ここが、List と大きく違うところです。

重要ポイント2:値は「重複してもいい」

一方、値は重複してもかまいません。

phoneBook.put("山田太郎", "090-1111-2222");
phoneBook.put("佐藤花子", "090-1111-2222");
Java

このように、

「違うキーが、同じ値を指している」

という状態はOKです。

「キーは一意、値は重複OK」

このセットは、必ず覚えておいてください。


Map が活きる場面をイメージでつかむ

「番号で覚えるより、名前で覚えたい」場面

List だと、こうなります。

ArrayList<String> names = new ArrayList<>();
names.add("山田太郎");   // 0
names.add("佐藤花子");   // 1

// 「佐藤花子は何番目だっけ?」と考えないといけない
System.out.println(names.get(1));
Java

「1番目」という情報を、
自分で覚えておく必要があります。

一方、Map ならこうです。

Map<String, String> phoneBook = new HashMap<>();
phoneBook.put("山田太郎", "090-1111-2222");
phoneBook.put("佐藤花子", "080-3333-4444");

System.out.println(phoneBook.get("佐藤花子"));
Java

「佐藤花子」という名前(キー)さえ分かれば、
番号を意識せずに、対応する値を取り出せます。

「番号で覚えるのはつらい。名前で覚えたい」
という場面で、Map は真価を発揮します。


1日目のミニアプリ:国コード辞書

仕様を言葉で決める

小さな「国コード辞書アプリ」を作ってみます。

“JP” と入れたら “Japan” と出る
“US” と入れたら “United States” と出る
登録されていないコードなら「登録されていません」と出る

今日は入力は固定にして、
Map の感覚に集中します。

コード全体

import java.util.HashMap;
import java.util.Map;

public class Main {
    public static void main(String[] args) {
        Map<String, String> countries = new HashMap<>();

        countries.put("JP", "Japan");
        countries.put("US", "United States");
        countries.put("FR", "France");

        showCountryName(countries, "JP");
        showCountryName(countries, "US");
        showCountryName(countries, "CN");
    }

    static void showCountryName(Map<String, String> map, String code) {
        String name = map.get(code);
        if (name == null) {
            System.out.println(code + " は登録されていません。

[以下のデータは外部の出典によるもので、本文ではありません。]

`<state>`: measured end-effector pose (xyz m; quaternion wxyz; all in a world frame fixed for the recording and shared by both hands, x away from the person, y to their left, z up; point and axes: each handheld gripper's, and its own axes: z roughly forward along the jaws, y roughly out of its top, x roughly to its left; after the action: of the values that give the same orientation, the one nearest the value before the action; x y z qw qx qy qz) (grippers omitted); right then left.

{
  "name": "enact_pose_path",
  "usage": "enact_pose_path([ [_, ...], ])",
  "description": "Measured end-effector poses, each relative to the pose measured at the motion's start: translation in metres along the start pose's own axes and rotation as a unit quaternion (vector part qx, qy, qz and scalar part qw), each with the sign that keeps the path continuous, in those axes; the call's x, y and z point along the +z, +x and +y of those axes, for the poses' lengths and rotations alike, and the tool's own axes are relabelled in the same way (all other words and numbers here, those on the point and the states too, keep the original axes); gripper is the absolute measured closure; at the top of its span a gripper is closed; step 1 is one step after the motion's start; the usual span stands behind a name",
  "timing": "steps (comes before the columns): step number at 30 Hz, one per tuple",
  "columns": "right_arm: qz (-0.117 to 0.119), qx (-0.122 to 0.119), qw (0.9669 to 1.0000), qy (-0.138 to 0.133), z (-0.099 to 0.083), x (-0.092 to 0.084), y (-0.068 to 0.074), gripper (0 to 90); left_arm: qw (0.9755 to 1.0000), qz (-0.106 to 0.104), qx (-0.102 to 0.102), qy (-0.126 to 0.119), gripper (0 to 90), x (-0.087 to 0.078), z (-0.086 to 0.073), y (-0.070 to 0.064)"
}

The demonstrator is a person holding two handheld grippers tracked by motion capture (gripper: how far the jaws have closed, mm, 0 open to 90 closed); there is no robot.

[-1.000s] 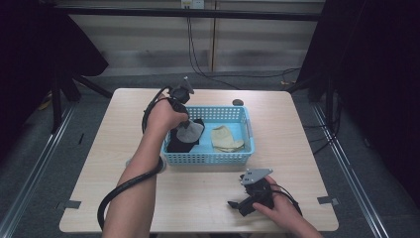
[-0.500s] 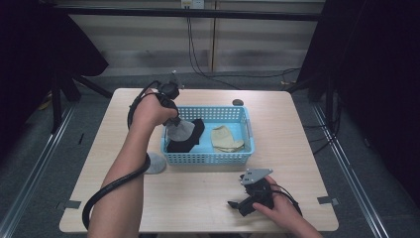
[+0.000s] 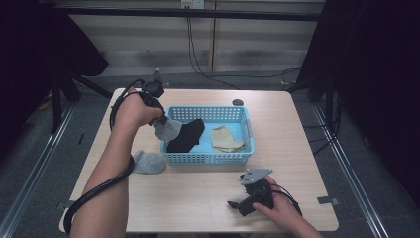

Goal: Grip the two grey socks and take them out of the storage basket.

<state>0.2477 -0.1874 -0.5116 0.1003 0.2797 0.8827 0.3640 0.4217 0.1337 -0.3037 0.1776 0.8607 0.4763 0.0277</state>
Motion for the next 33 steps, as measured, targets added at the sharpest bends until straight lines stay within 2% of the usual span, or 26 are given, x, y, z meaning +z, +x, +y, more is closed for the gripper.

");
        } else {
            System.out.println(code + " → " + name);
        }
    }
}
Java

ここで感じてほしいのは、次の3つです。

“JP” というキーから “Japan” という値を取り出している
登録されていないキー(”CN”)は null になるので、自分で判定している
「キーが分かれば、値に一瞬でたどり着ける」感覚


今日いちばん大事な“頭の中のイメージ”

1日目で絶対に持って帰ってほしいのは、このイメージです。

Map のイメージ

「キーと値のペアを覚えておくノート」
「キーはラベル・名前・ID」
「値は本当に知りたい中身」
「キーは一意(同じキーは1つだけ)」
「値は重複してもいい」
put(key, value) で登録」
get(key) で取り出し」
「登録されていないキーは null が返る」

そしてもうひとつ。

「List は“番号で取り出す集まり”、Map は“名前で取り出す集まり”」

この対比が、頭の中でハッキリしていれば、
1日目としては大成功です。

2日目以降は、

キーの一覧を回す
Map と List を組み合わせる
オブジェクトを値にする(Map<String, User> など)

といった、より“アプリっぽい”使い方に踏み込んでいきます。